There were also rumors. When there was talk of a crematorium, we went there to verify the stories of people who used to work at the hospital and who claimed that human bodies were burned there. We found that there was no burning of bodies, but body parts amputated as a result of injuries in war conflicts or as a result of gas gangrene.
How set you evaluate ulogu JNA?
I see the war from one side. I saw the victims of war and those forms of violence, I can mostly talk about that. I am not a person who will say, "Someone is responsible for the processing of corpses" for everything that was processed in Vukovar. If something goes wrong, I am responsible and I don't run away from it. If it's good, then we've all done good.
What I noticed then is the fact that there is a great irresponsibility towards the victims of that war. Because, if you took someone's child and brought him into your midst, if you are responsible for his life, and you return him to his parents in a coffin, then it is your duty to say why he died and how he died. I was struck by the inertness of the people in charge of it. Secondly, I was struck by the fact that some political aspects are involved in all of this. People came to me asking me to participate in propaganda. I refused, but I said that if no one wants to, I will talk about everything we do. I talked too, maybe too much. But I spoke for the simple reason that it would be known what we are doing, what kind of victims there are and who those victims are, regardless of nationality.

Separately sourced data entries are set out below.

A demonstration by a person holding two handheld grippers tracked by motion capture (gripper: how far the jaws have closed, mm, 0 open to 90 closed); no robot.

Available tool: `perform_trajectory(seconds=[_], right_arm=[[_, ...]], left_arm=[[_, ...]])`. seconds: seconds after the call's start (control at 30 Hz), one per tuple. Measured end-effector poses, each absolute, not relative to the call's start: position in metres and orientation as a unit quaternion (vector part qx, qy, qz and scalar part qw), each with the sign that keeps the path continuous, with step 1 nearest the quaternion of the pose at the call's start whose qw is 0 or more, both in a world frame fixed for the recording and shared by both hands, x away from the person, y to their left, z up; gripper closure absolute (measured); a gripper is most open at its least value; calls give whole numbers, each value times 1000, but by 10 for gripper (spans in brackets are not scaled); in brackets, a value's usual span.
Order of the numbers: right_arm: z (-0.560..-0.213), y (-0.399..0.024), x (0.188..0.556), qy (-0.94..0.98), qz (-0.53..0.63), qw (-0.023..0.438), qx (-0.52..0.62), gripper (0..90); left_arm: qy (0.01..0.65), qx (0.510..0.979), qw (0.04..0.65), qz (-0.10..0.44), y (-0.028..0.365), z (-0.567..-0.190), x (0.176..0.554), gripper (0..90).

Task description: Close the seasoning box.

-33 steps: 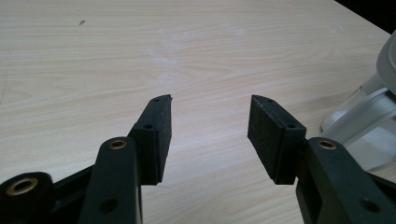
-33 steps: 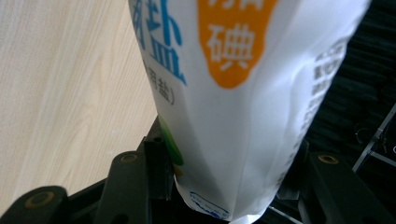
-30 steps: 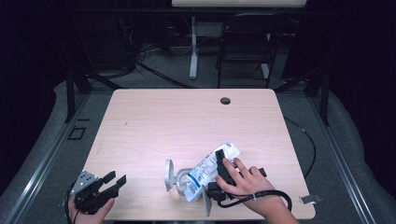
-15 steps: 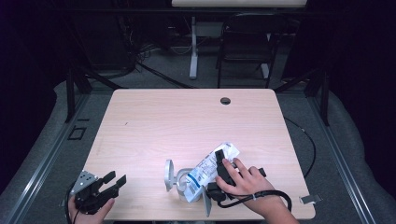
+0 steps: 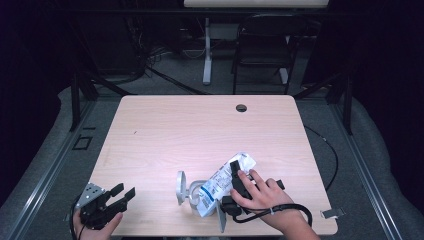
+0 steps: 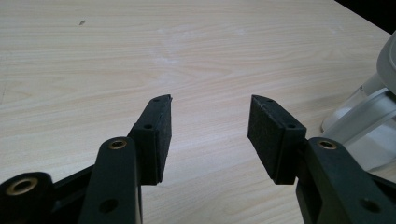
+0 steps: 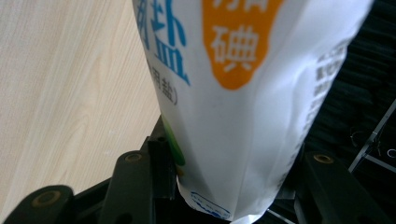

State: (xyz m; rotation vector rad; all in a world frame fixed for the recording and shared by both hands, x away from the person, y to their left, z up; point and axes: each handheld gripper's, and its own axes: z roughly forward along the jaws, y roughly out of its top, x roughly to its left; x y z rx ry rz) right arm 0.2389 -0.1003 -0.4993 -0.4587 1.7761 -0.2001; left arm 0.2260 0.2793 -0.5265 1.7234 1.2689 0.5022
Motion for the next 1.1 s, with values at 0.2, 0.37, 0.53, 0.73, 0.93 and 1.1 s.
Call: perform_trajectory(seconds=[0.2,0.37,0.53,0.73,0.93,1.1], right_arm=[[-499,-100,239,766,-89,604,-199,542],[-499,-100,239,766,-84,604,-201,544],[-499,-99,239,765,-85,605,-203,546],[-498,-99,239,764,-86,605,-205,549],[-497,-99,239,764,-87,605,-206,553],[-497,-98,239,764,-87,604,-207,556]], left_arm=[[514,699,454,203,280,-526,226,500],[515,699,452,203,280,-526,226,500],[516,698,453,203,280,-526,226,500],[516,699,452,203,280,-527,226,500],[517,698,453,203,280,-527,226,500],[517,698,453,202,280,-527,226,500]])
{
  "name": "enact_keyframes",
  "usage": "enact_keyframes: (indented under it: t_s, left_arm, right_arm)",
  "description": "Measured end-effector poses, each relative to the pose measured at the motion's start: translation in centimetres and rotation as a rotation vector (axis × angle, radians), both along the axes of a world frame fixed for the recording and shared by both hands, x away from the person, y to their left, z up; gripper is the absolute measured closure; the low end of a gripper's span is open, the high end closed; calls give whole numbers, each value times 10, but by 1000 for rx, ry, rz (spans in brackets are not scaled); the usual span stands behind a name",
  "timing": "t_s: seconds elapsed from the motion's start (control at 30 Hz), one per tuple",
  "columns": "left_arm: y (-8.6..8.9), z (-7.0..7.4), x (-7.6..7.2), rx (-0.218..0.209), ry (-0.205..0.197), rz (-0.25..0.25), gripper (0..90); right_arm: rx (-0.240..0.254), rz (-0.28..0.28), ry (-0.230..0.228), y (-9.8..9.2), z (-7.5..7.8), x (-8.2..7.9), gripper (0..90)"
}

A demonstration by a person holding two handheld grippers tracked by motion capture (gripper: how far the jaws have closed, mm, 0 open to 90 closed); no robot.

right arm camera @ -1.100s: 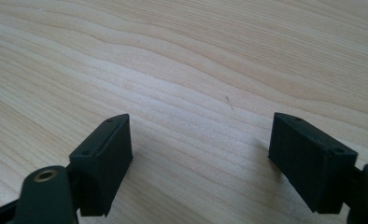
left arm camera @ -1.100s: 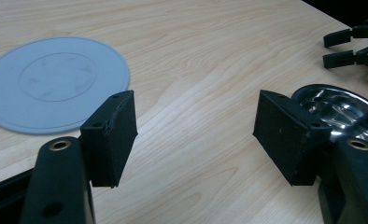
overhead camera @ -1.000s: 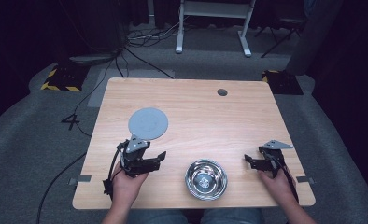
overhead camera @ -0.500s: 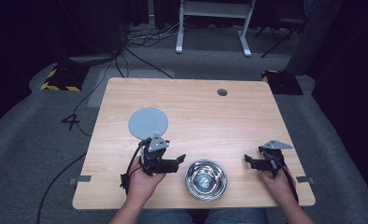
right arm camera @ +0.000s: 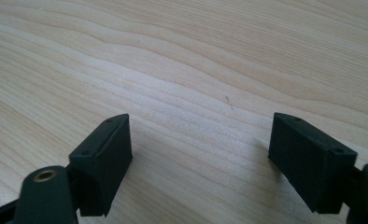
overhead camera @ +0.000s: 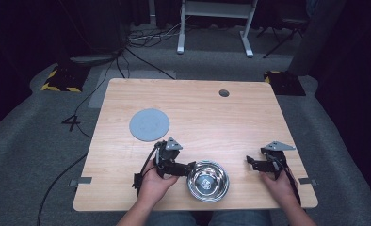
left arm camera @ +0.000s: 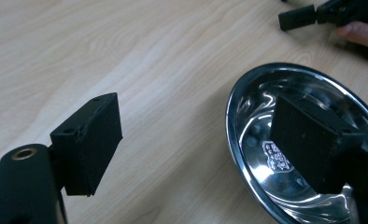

It's my fault that we didn't go public with that information then. When I insisted on publishing the names of the victims, I was dismissed as pro-Croatian. To me it was notorious nonsense. I do not shy away from speaking openly. They talk about the number of Croats and Serbs killed, but soldiers are not mentioned anywhere. That is a number of about 500 soldiers whose corpses were brought from that area to the VMA and were processed. Could a poorly armed group kill so many people? Why are we keeping quiet about it all this time? Others should talk about that.